İkinci Dünya Savaşının ardından insanlığın faşizm belasından kurtulduğu düşünülürken gelişmeler bambaşka bir yöne evirildi. 1960’lı ve 70’li yıllarda Latin Amerika işçi sınıfı ayağa kalktı ve kapitalizme karşı büyük mücadelelere girişti. Derin bir korkuya kapılan kapitalistler, yeniden faşizme başvurdular. Şili, Arjantin, Brezilya, Uruguay, Türkiye gibi ülkelerde faşizm, askeri diktatörlükler kılığında iktidara geldi. Ancak faşizmin tüm karanlığına ve baskısına karşı mücadeleci işçiler, sosyalistler yarınlara umutla bakma, güzel günlere kavuşma inançlarını ve mücadele azimlerini yitirmediler. Brezilya’da askeri diktatörlükler süresince bile kitlesel grevler ve gösteriler oldu. İşçiler barikatlarda mücadele ettiler.
Arjantin’de 1978’deki Dünya Kupasına stadyumun kapısında “kahrolsun askeri diktatörlük” diye haykıran insanlar damgasını vurdu. Uruguay’da dayatılan faşist anayasaya karşı açık bir mücadele yürütmek ne kadar zor olsa da işçi sınıfı buna da çare buldu. Selamlaşmaların yerini “HAYIR” almıştı. Bu kelimeyi gündelik yaşamda bir parola haline getiren işçiler tepkilerini ortaya koydular ve faşist anayasaya geçit vermediler.
Hitler ve Mussolini gibi kaçıkları tarih sahnesine çıkaran koşullar, günümüzde de mevcuttur. Trump, Orban, Putin ve diğerleri… Bunların bugün dünya siyasetinde öne çıkmaları tesadüf değil. Kapitalizmin tarihsel krizi ve emperyalist savaşın git gide yoğunlaştığı günümüzde, faşist eğilimlerin tüm dünyada arttığı açıktır. Pek çok ülkede gerici, baskıcı, otoriter rejimlerin işbaşına geldiği, demokratik hakların ortadan kaldırıldığı, polis devleti uygulamalarının arttığına şahit oluyoruz. Halkların milliyetçilik, ırkçılık, göçmen ve yabancı düşmanlığı ile birbirine düşürüldüğü bir süreçten geçiyoruz. Dünyanın bugünkü egemenlerinin söylemleri ve uygulamaları Mussolini ve Hitler’le benzerlikler taşıyor.

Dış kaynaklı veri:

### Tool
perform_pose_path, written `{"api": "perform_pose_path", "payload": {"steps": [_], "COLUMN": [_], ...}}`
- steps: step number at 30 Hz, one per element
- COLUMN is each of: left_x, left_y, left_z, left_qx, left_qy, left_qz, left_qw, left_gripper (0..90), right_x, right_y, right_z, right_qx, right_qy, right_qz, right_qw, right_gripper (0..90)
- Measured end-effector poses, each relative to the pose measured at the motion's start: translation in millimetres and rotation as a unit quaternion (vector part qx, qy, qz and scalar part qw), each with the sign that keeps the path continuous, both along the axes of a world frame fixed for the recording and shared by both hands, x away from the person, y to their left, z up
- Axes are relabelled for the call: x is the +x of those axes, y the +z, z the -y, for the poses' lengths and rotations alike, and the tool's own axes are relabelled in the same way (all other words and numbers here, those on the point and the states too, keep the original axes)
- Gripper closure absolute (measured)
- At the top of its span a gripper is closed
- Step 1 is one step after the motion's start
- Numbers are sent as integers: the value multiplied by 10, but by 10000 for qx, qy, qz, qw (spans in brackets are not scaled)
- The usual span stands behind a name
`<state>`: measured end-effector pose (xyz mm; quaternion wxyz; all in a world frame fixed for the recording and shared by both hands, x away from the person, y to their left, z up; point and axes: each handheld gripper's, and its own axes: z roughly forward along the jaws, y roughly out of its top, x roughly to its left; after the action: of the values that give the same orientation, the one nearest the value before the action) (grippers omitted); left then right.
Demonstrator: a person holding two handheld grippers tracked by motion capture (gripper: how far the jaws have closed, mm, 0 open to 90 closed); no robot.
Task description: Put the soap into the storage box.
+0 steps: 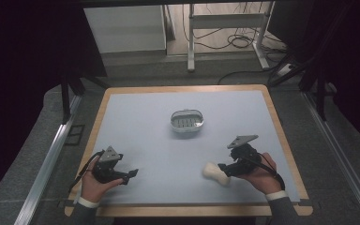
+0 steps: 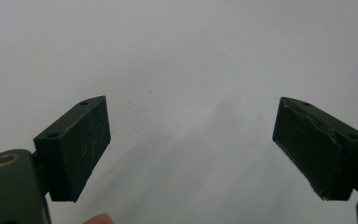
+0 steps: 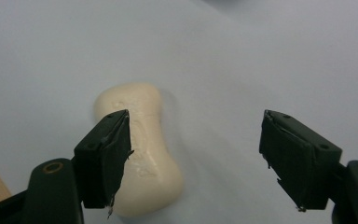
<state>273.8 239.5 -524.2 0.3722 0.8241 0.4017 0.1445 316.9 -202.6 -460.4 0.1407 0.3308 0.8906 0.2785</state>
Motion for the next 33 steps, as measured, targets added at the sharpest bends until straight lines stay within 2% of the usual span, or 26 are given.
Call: {"api": "perform_pose_path", "payload": {"steps": [7, 18, 20, 25, 29, 30, 33], "left_x": [3, 3, 3, 5, 5, 5, 5], "left_y": [-7, -7, -7, -11, -12, -12, -13], "left_z": [8, 7, 7, 11, 12, 12, 13], "left_qx": [13, 6, 17, 29, 27, 29, 33], "left_qy": [-13, -17, -16, -22, -20, -21, -20], "left_qz": [-10, -4, -7, -13, -13, -13, -13], "left_qw": [10000, 10000, 10000, 10000, 10000, 10000, 10000], "left_gripper": [116, 116, 116, 116, 116, 116, 116], "right_x": [-14, -9, 0, 11, 12, 8, 9], "right_y": [-52, -131, -159, -205, -249, -268, -284], "right_z": [-139, -287, -334, -380, -417, -441, -464], "right_qx": [-244, -450, -549, -765, -924, -1018, -1090], "right_qy": [249, 502, 597, 630, 702, 752, 796], "right_qz": [-213, -437, -573, -730, -785, -821, -859], "right_qw": [9992, 9968, 9951, 9924, 9901, 9885, 9871], "right_gripper": [251, 263, 279, 289, 308, 327, 347]}}
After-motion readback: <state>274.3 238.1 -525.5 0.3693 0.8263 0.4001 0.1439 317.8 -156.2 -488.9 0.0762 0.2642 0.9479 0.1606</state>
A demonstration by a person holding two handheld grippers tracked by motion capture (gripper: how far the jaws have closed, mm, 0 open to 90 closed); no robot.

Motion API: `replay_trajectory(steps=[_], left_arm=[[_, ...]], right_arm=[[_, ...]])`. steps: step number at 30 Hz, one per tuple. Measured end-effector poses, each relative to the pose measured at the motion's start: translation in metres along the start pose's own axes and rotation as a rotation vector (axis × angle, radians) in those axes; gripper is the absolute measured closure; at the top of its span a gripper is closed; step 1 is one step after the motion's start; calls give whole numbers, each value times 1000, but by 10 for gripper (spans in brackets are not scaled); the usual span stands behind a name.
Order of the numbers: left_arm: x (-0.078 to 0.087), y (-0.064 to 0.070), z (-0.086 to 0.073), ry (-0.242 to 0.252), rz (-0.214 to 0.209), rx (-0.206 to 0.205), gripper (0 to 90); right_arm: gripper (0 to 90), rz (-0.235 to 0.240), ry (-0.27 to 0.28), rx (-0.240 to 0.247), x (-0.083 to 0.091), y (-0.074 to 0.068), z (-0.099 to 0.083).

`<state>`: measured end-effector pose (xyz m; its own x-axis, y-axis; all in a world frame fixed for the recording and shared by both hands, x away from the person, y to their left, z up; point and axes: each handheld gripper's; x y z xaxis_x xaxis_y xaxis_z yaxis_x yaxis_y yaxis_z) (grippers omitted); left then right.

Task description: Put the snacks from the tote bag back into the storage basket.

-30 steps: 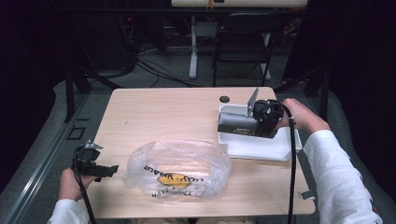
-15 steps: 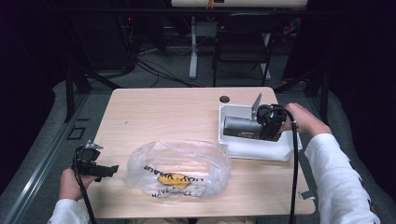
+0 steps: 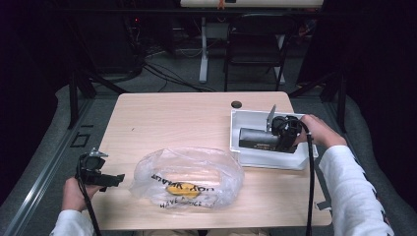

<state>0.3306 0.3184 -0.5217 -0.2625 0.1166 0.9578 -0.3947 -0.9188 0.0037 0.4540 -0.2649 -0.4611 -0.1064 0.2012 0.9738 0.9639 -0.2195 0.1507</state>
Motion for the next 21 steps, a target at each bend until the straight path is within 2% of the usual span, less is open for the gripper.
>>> replay_trajectory(steps=[6,21], left_arm=[[0,0,0,-1,2,1,1],[-1,-1,0,-6,6,2,0]], right_arm=[[423,13,1,-2,-13,-1,2],[423,49,-1,36,-37,-5,7]])
Point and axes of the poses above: each handheld gripper's, and its own axes: x roughly backward along the jaws, z roughly out of its top, y roughly to its right, and after that the axes turned 14 degrees about -y, right-handed
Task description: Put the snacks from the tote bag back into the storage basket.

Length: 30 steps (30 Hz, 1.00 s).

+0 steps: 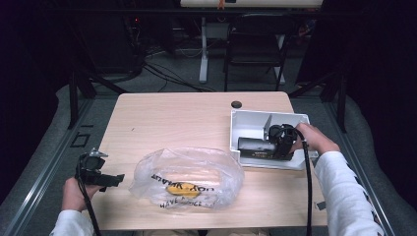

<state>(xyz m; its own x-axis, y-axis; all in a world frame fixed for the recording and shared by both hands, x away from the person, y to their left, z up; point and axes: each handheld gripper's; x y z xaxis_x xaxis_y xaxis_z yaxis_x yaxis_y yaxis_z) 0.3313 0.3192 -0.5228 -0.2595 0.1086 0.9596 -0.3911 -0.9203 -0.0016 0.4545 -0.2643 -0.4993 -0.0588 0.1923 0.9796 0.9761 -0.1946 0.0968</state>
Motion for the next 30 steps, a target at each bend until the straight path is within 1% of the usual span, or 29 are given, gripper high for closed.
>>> replay_trajectory(steps=[7,14,17,18,19,20,22,25,28,30], left_arm=[[-1,0,0,-2,0,2,1],[-1,0,0,-6,1,1,1],[-2,0,0,-6,3,2,1],[-2,0,0,-5,2,0,0],[-2,0,0,-6,3,1,1],[-2,0,0,-6,5,1,1],[-2,0,0,-9,6,-1,1],[-2,1,0,-10,5,-2,1],[-2,1,0,-11,6,-2,1],[-2,1,0,-12,5,-2,1]], right_arm=[[423,17,6,12,-9,-1,1],[423,11,2,36,-14,-4,1],[423,8,-14,42,-17,-5,1],[422,7,-10,40,-18,-6,1],[422,2,-19,51,-18,-5,1],[422,11,-6,40,-20,-6,0],[421,10,-1,41,-22,-6,0],[418,5,-7,38,-23,-6,-1],[407,-1,-26,35,-23,-6,1],[381,-4,-39,20,-24,-6,2]])
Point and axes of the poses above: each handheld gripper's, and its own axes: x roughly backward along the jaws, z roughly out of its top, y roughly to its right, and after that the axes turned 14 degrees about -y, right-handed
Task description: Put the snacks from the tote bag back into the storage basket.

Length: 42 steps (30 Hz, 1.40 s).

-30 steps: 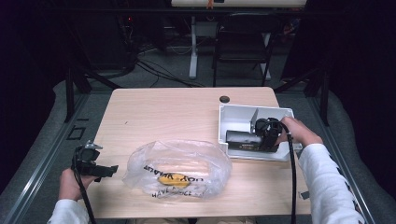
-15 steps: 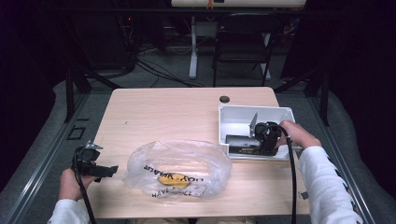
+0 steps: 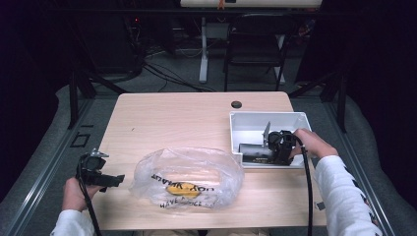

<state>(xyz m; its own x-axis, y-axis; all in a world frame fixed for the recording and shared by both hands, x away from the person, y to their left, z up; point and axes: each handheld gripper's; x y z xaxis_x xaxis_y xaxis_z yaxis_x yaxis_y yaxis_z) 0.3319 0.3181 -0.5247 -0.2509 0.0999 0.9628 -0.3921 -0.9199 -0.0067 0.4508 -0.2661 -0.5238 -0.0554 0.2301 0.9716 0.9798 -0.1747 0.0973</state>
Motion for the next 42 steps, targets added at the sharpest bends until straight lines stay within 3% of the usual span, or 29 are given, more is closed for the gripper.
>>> replay_trajectory(steps=[4,12,15,17,22,23,27,33,42], left_arm=[[0,0,0,0,2,-1,1],[1,0,0,1,-1,-2,1],[1,0,0,8,0,0,1],[1,0,-1,7,0,0,1],[1,0,0,7,0,-4,1],[1,0,0,8,0,-5,1],[2,0,0,7,2,-5,0],[1,0,0,9,1,-5,0],[2,1,-1,11,2,-2,1]], right_arm=[[301,1,-14,-15,1,1,1],[269,24,17,-65,11,2,3],[229,53,42,-104,17,4,3],[199,87,70,-146,22,7,2],[119,109,122,-284,37,8,0],[121,127,138,-290,40,7,-1],[110,131,168,-351,48,-1,-2],[109,98,194,-432,61,-17,-4],[112,58,277,-544,80,-51,-19]])
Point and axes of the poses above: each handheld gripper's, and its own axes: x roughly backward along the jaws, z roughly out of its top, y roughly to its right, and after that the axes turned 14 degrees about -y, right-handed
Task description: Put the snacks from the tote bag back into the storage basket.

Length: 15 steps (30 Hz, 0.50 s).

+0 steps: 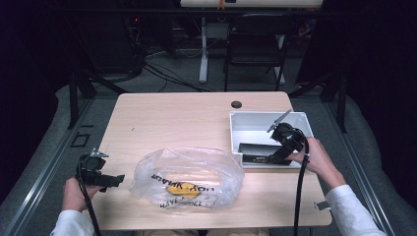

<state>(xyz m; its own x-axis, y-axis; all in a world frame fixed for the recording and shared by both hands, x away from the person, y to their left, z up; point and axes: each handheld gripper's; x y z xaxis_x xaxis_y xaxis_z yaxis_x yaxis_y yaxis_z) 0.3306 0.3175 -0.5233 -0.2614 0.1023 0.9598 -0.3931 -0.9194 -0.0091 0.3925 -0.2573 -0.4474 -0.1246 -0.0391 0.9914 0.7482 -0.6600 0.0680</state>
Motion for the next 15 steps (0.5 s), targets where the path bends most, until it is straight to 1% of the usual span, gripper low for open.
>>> replay_trajectory(steps=[1,2,3,4,6,7,10,11,12,13,15], left_arm=[[0,0,0,1,0,0,1],[0,0,0,0,0,-2,1],[0,0,0,1,0,-3,0],[0,0,0,2,2,-2,1],[1,0,0,3,2,0,1],[1,0,0,3,4,-4,1],[1,1,0,3,3,-3,1],[1,1,0,4,2,-2,1],[1,1,0,4,3,-1,1],[1,1,0,4,3,-2,1],[1,1,0,4,0,-5,1]], right_arm=[[112,-6,10,-7,2,-3,-4],[111,-6,8,-10,5,-5,-8],[111,-1,30,-30,5,-8,-12],[111,-6,33,-20,7,-12,-16],[109,-14,47,-42,8,-18,-25],[110,-12,58,-39,9,-22,-29],[112,-16,87,-62,9,-32,-42],[112,-9,98,-71,8,-35,-46],[111,-21,92,-81,7,-39,-50],[111,-22,88,-76,5,-42,-53],[112,-20,99,-102,2,-48,-61]])
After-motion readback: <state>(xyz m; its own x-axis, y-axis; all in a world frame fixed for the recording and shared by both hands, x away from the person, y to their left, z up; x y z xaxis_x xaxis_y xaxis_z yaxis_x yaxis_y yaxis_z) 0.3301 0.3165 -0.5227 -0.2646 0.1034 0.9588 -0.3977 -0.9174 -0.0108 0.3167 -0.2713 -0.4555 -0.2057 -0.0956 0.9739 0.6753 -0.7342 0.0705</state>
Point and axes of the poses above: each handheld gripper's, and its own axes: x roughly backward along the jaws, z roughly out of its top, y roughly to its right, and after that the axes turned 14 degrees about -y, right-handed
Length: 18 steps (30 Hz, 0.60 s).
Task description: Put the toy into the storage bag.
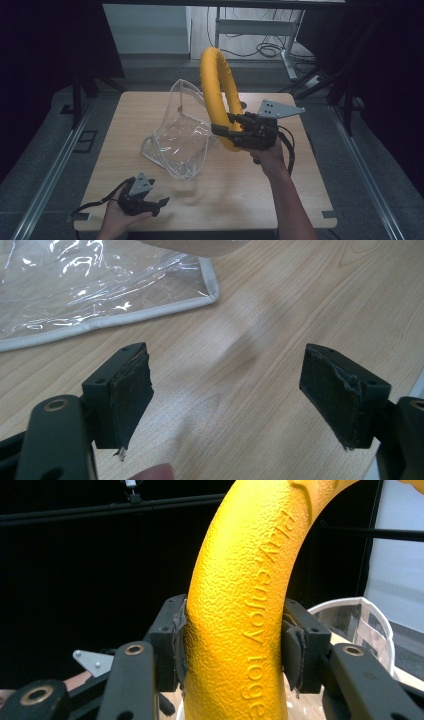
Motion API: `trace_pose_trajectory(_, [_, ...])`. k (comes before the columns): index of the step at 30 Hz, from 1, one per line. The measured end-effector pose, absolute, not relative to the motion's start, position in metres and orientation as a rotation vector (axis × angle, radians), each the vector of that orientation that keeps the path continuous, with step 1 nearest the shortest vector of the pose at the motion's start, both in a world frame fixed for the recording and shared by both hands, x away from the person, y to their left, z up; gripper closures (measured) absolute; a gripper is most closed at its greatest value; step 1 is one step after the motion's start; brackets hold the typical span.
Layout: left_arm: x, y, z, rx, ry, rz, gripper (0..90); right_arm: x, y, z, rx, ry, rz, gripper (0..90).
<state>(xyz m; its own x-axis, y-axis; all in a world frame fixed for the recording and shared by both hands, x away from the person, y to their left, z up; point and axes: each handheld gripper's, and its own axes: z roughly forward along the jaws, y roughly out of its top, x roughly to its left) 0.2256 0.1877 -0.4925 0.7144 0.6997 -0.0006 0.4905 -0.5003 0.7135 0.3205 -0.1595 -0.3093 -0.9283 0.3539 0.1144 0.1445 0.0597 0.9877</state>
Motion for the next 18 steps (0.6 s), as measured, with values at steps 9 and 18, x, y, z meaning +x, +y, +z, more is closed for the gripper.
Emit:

Bugün Türkiye’de de emekçi halk; “büyük, güçlü Türkiye, daha iyi bir gelecek” vaadi ile kandırılmak isteniyor. İşçi sınıfı milliyetçilik ile zehirlenmeye, tüm muhalif sesler kısılarak kitlelerin algıları tek yanlı oluşturulmaya; bilinçleri, duyguları teslim alınmaya çalışılıyor. İşçi sınıfından yaşanan bunca katliam karşısında susması ve itaat etmesi isteniyor. Ama İtalya’da, Almanya’da, Arjantin’de ve diğer ülkelerdeki karanlık sonsuza dek sürmediyse, bugün bizi teslim almaya çalışan karanlık da uzun sürmeyecek!
Gebzeli Emekçi Kadınlar HAYIR Diyor!
Hayır de!
Son Eklenenler
- İspanya’nın Barcelona kentinde on binlerce emekçinin katılımıyla 23 Kasımda yüksek kira fiyatlarına karşı bir protesto gösterisi düzenlendi. Konut kiralarının düşürülmesi ve daha iyi yaşam koşulları talepleriyle bir araya gelen işçi ve emekçiler,...
- 25 Kasım Kadına Şiddete Karşı Uluslararası Mücadele Günü kapsamında 23 ve 25 Kasımda dünyanın dört bir yanında emekçi kadınlar meydanlara çıkarak öfkelerini haykırdı. Kapitalizm altında çifte ezilmişliğe maruz kalan emekçi kadınlar, kadına şiddetin...
- Bizim mahallenin gençlerinin her birine okuyacakları kitaplar almak için Konak’tan Kemeraltı’na girdim. Kitabın adı Küçük Kara Balık, yazarı Samed Behrengi. Kitap her yaştan işçilere ve işçi çocuklarına dereden çaya, çaydan ırmağa, ırmaklardan...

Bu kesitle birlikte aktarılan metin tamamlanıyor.